Dès lors que le salarié est assuré de devenir propriétaire des titres au terme de la période d'acquisition, le droit d'acquisition est acquis au jour de l'attribution. La période de référence correspond au jour d'attribution.
Note
La loi Macron, adoptée le 6 août 2015, a modifié les modalités d'imposition des gains d'acquisition d'actions gratuites attribuées en vertu d'une décision prise à compter du 8 août 2015 : les gains résultant d'actions attribuées avant cette date sont imposés dans la catégorie des traitements et salaires, ceux résultant d'actions attribuées depuis lors sont imposés selon les règles applicables aux plus-values de valeur mobilières. Dans ses commentaires, l'administration fiscale a souligné que le gain d'acquisition conserve sa nature de gain salarial en dépit de la modification des modalités d'imposition. Il semblerait donc que ce changement soit sans effet sur les dispositions fiscales conventionnelles qui leur sont applicables s'agissant notamment des dispositions relatives à l'élimination des doubles impositions.
Application aux BSPCE
En cas de mobilité internationale du bénéficiaire du bon, le gain d'exercice est imposable dans le ou les Etats dans lesquels l'activité rémunérée par le bon a été exercée, sous réserve que la rémunération perçue au titre de cette activité soit imposable dans l'Etat considéré en application des dispositions conventionnelles.

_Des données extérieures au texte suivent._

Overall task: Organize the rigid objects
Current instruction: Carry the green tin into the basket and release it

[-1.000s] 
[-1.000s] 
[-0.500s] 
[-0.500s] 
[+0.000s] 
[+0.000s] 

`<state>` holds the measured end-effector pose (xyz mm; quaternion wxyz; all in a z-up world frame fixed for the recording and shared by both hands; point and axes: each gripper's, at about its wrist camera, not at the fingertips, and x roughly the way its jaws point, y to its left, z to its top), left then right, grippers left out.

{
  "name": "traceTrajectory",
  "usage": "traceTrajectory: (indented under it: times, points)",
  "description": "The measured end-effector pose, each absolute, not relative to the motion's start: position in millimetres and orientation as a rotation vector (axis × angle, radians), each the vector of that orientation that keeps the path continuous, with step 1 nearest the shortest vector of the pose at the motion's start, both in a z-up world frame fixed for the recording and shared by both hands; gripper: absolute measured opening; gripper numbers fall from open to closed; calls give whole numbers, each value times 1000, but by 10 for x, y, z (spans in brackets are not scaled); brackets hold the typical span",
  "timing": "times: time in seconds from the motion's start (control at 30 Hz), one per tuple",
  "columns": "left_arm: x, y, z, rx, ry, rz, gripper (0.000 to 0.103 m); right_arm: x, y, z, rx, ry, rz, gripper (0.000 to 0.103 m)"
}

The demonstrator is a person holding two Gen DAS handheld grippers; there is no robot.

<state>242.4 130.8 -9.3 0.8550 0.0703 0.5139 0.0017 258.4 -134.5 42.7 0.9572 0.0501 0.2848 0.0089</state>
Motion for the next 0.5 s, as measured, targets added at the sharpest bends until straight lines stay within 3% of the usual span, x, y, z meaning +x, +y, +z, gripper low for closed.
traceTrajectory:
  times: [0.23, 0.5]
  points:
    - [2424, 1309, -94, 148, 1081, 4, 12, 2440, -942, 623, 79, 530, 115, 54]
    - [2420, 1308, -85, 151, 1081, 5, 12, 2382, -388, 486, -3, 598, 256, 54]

La période de référence court de l'attribution du bon à la date à laquelle le bénéficiaire est propriétaire du droit d'exercer ce bon, c'est-à-dire lorsqu'il a définitivement acquis ce droit (même s'il ne peut pas l'exercer immédiatement).
La résidence fiscale prise en compte est celle du bénéficiaire au moment du fait générateur de l'imposition, c'est-à-dire au moment de la cession des titres acquis au moyen du bon.
Exemple
Le 1er janvier N, un salarié se voit attribuer des BSPCE qu'il pourra exercer lorsqu'il aura réalisé un chiffre d'affaires de 500 000 €. Il atteint cet objectif le 1er janvier N+2. Le délai d'exercice fixé par la société est de 10 ans.
Le salarié devenant propriétaire du droit d'exercice lorsqu'il réalise un chiffre d'affaires de 500 000 €, la période de référence court du 1er janvier N au 1er janvier N+2.